■ **Exercise requirements**
Scan the data below for lines holding the word "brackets", and copy each line found.

(Stored items from a collection)
────

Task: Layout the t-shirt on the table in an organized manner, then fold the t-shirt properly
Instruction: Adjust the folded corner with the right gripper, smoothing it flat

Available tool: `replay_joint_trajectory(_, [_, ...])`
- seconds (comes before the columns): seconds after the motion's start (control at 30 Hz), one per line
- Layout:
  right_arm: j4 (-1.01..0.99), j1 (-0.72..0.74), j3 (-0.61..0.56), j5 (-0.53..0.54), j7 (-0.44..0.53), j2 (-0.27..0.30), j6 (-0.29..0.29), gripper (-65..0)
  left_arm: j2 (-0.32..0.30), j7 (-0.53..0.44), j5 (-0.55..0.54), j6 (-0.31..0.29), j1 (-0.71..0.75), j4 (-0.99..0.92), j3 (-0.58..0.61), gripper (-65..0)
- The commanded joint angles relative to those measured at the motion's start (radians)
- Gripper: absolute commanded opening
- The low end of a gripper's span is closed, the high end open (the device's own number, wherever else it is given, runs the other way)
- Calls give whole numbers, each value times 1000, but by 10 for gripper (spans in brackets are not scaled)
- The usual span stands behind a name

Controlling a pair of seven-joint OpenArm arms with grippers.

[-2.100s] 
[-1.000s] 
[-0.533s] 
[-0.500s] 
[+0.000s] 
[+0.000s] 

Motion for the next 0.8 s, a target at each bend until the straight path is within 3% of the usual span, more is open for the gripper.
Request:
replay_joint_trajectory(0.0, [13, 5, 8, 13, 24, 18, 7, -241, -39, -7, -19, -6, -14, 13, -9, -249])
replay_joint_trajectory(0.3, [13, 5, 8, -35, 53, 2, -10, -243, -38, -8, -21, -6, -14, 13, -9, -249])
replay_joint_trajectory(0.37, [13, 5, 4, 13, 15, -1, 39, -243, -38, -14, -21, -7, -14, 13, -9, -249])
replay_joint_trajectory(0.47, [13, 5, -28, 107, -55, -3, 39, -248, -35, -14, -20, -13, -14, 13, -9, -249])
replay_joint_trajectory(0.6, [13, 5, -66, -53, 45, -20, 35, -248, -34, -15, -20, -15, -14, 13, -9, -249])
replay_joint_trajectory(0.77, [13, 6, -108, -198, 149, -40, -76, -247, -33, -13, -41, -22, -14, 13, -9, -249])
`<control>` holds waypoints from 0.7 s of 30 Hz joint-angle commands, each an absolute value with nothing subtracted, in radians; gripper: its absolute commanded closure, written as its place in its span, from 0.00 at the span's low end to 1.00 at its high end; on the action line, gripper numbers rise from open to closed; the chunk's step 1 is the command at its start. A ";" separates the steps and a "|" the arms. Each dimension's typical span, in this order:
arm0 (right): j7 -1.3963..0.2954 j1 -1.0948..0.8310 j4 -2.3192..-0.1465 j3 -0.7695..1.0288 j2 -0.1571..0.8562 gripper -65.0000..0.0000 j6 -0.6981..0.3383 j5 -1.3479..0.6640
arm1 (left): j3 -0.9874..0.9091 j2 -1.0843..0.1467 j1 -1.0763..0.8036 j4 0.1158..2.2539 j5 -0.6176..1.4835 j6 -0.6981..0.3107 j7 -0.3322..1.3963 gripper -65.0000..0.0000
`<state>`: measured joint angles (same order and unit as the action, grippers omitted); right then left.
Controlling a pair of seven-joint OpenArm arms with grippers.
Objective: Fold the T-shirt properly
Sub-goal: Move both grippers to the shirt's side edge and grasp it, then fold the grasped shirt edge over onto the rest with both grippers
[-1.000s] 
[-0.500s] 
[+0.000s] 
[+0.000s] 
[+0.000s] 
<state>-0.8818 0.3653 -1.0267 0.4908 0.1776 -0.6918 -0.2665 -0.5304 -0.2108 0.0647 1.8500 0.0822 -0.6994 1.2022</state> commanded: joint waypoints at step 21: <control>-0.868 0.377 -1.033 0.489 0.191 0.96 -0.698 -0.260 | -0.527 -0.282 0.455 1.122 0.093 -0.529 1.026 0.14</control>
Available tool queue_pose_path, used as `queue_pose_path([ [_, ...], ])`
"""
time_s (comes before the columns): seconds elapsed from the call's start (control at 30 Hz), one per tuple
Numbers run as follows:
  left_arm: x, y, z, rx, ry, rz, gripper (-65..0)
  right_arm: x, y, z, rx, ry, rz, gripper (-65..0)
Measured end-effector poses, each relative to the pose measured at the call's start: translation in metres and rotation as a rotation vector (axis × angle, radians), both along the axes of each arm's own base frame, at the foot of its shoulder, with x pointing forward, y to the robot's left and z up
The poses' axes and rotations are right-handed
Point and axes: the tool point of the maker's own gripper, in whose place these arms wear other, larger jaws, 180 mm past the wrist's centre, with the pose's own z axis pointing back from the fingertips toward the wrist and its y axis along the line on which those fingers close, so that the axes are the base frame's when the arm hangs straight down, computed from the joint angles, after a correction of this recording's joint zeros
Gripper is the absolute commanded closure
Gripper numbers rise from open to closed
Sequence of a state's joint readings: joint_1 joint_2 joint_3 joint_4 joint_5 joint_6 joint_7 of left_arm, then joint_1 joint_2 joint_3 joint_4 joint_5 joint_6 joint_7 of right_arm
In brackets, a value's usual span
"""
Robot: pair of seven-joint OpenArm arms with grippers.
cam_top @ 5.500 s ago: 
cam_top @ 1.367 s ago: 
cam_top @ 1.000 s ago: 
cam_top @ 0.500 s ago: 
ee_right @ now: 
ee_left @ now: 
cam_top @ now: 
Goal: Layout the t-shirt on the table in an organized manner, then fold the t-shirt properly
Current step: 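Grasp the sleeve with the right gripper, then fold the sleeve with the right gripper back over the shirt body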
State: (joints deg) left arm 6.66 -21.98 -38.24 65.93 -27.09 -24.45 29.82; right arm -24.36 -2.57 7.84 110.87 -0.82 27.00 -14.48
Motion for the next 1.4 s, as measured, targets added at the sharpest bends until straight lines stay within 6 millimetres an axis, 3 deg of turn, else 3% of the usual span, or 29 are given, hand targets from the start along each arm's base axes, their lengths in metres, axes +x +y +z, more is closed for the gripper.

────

■ **Task result**
- Calls give whole numbers, each value times 1000, but by 10 for gripper (spans in brackets are not scaled)
In brackets, a value's usual span

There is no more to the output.